**SOURCE MATERIAL:**
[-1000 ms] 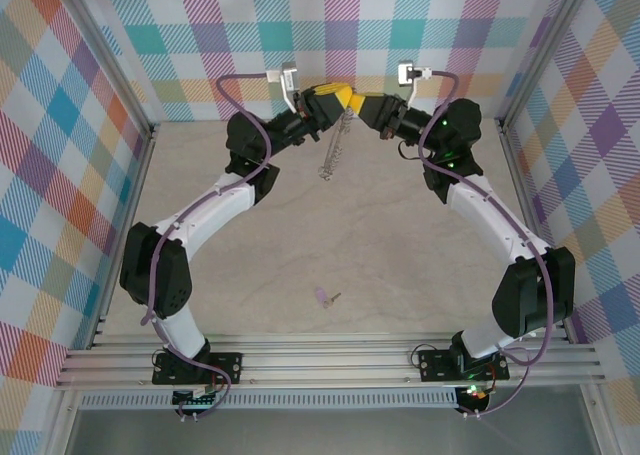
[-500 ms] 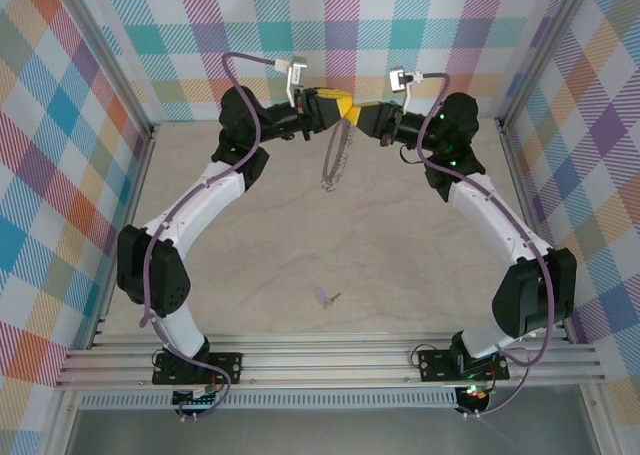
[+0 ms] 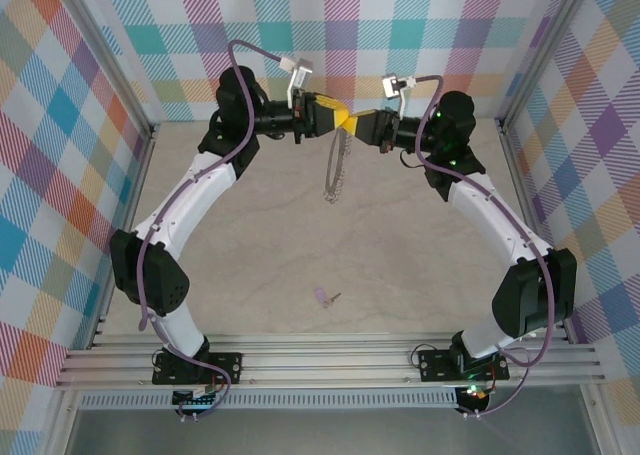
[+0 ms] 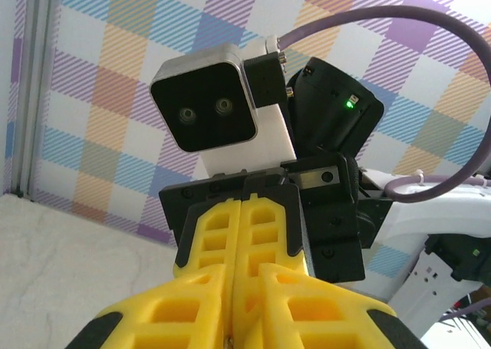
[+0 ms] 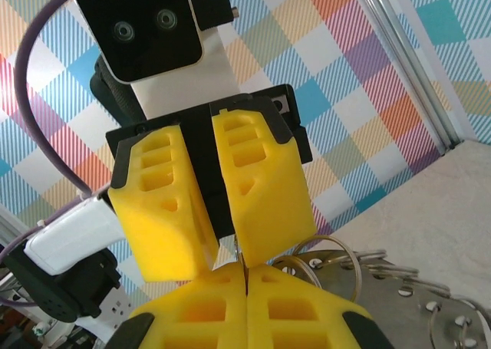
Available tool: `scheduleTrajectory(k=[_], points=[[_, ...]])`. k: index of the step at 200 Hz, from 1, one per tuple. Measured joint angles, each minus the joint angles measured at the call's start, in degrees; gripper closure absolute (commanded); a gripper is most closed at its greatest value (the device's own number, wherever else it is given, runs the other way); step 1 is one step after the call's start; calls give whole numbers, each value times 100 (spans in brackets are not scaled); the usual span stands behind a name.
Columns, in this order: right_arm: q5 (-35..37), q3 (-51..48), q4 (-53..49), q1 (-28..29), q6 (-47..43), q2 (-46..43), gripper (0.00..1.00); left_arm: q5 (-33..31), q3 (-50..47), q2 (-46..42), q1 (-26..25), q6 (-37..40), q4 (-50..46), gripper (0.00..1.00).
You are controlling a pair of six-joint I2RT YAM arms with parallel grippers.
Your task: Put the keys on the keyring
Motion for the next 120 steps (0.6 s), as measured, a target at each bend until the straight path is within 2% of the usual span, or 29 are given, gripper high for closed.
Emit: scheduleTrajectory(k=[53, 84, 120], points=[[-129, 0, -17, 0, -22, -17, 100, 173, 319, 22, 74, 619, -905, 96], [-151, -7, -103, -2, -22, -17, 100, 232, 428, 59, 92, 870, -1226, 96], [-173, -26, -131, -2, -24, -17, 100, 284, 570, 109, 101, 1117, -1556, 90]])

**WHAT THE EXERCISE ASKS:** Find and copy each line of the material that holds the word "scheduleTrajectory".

**EXERCISE RESULT:**
Available tool: `scheduleTrajectory(k=[_], points=[[_, ...]])`. k: index of the step at 200 Hz, from 1, one per tuple. Measured joint angles, each minus the joint angles measured at the call's start, in degrees; gripper closure absolute (commanded); a gripper is most closed at its greatest value (the device's own number, wherever else it is given, runs the other way); step 1 is one step after the call's start; calls give whole numbers, each value times 100 (spans in brackets are not scaled); the usual span stands behind a name.
Emit: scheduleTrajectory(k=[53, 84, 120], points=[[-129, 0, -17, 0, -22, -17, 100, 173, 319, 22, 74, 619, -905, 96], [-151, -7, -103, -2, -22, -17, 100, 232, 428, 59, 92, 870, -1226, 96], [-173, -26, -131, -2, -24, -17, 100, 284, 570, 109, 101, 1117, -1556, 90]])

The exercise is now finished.